De resto, quando Ana responde em 20-X-1893 ‘recusando’, já sabia, ela e os seus familiares da ida para Macau:
  • «E como vai ficar longe esquecerá a mágoa que porventura lhe fará a minha recusa [...]».
Porque meditou Camilo durante tanto tempo? Porque se declarou depois de concorrer para Macau? Se fosse aceite, desistiria da nomeação? Fê-lo em desespero de causa? Íntimo como era da família e, sobretudo, de Alberto, junto de quem trabalhava na comarca de Óbidos cerca de um ano antes da partida para Macau em 17 de Março de 1894, permito-me pensar que Camilo saberia que Ana tinha namoro com Paulino de Oliveira.
Arriscou tudo por tudo. Perante a recusa, a outra alternativa era o Oriente. E escrever aquela dolorosa ‘Canção da Partida’, que João de Castro Osório, preocupado sempre, e compreende-se, em esconder a paixão de Camilo pela mãe, não resiste a comentar ser ‘sugestiva de irremediável desgosto’. Bem o sabia ele, com as provas na mão.

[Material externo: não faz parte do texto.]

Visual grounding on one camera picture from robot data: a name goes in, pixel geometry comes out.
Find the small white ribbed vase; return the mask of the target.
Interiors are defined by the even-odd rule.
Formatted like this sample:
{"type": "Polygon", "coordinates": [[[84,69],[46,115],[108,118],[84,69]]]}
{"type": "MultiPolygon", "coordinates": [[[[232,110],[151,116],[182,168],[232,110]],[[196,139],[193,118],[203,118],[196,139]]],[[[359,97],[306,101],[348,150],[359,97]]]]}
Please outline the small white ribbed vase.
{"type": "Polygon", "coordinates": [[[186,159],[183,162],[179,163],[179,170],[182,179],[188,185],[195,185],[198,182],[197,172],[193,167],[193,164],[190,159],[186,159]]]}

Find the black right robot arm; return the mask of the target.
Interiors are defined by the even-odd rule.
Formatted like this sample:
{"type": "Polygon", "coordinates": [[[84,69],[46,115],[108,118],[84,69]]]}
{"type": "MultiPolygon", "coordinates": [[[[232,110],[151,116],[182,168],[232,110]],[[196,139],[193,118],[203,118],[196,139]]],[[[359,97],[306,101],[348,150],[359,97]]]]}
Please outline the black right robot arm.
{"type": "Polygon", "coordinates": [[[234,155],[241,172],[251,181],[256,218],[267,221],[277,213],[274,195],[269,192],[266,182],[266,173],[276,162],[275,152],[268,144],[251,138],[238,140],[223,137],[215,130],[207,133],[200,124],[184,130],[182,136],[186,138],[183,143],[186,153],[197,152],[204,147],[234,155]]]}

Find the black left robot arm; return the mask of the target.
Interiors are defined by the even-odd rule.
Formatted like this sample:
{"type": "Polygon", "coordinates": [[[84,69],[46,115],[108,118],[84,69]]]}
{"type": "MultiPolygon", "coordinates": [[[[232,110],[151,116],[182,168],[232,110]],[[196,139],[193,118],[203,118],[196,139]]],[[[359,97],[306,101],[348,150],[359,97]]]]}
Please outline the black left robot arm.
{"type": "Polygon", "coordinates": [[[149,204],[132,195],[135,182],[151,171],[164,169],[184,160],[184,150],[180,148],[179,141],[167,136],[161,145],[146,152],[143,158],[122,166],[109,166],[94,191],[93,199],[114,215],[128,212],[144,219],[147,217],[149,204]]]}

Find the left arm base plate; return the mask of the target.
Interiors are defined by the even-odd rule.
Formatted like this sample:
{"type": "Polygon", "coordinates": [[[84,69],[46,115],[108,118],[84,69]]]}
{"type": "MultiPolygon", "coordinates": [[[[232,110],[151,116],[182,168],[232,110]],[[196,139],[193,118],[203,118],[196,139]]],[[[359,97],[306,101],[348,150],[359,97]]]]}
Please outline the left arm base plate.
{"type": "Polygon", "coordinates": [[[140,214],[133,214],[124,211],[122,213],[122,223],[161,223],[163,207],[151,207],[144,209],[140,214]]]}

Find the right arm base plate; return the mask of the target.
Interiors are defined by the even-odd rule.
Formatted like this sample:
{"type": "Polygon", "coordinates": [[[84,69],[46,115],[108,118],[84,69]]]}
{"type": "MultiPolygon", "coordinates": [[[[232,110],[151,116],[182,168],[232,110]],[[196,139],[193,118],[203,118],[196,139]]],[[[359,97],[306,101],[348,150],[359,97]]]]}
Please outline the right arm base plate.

Ana de Castro e o ‘Salvamento’ da Clepsydra
Ana de Castro Osório começou a publicar por volta dos vinte e cinco anos. Tendo recolhido de início os contos da tradição popular que ouvira à sua velha rendeira, deu-lhes forma literária, realizando com eles o que Almeida Garrett, escritor que admirava profundamente, fizera com os romances tradicionais.
Ouvi a meu pai que a sua tia Ana passava em Setúbal um dia, todas as semanas, com uma internada do Asilo das Velhas (ainda hoje existe: é o Asilo Acácio Barradas, pertencente à Misericórdia). Recolhia as histórias que as ‘avós’, as mulheres do povo, guardavam na memória. Na falta de editor, resolveu publicar, a partir de 1897, em folhetos mensais de trinta e duas páginas, ilustrados por Leal da Câmara, os “Contos para as Crianças”, que enviava pelo correio aos ‘pequeninos assinantes’, mediante módica quantia, recebendo eles, no fim de cada série de seis números, as capas; além disso, no fim do ano distribuir-se-á um prémio que será o testemunho da minha gratidão. Assim nasceu entre nós a literatura infantil, constituindo esses contos, durante gerações, o modelo do imaginário das crianças portuguesas, para quem também traduziu Grimm e Andersen. ‘Branca-Flor’, ‘O Homem da Moca’, ‘O Esperto’ e tantas outras narrativas, reunidas em dezoito volumes, com muitas reedições, são autênticas obras-primas, num estilo simples e elegante, usando tanto quanto possível as criações verbais da tradição oral. Na década de 60, são editadas pela Sociedade de Expansão Cultural as “Histórias Maravilhosas da Tradição Popular Portuguesa”, em três volumosos tomos, num total de setenta e sete narrações e, a seguir, os “Contos, Fábulas, Facécias e Exemplos da Tradição Popular Portuguesa”, em quatro volumes, com setenta narrações, de acordo com a revisão definitiva, efectuada pela escritora, agrupando os textos nesses dois grandes conjuntos, que rapidamente se esgotaram.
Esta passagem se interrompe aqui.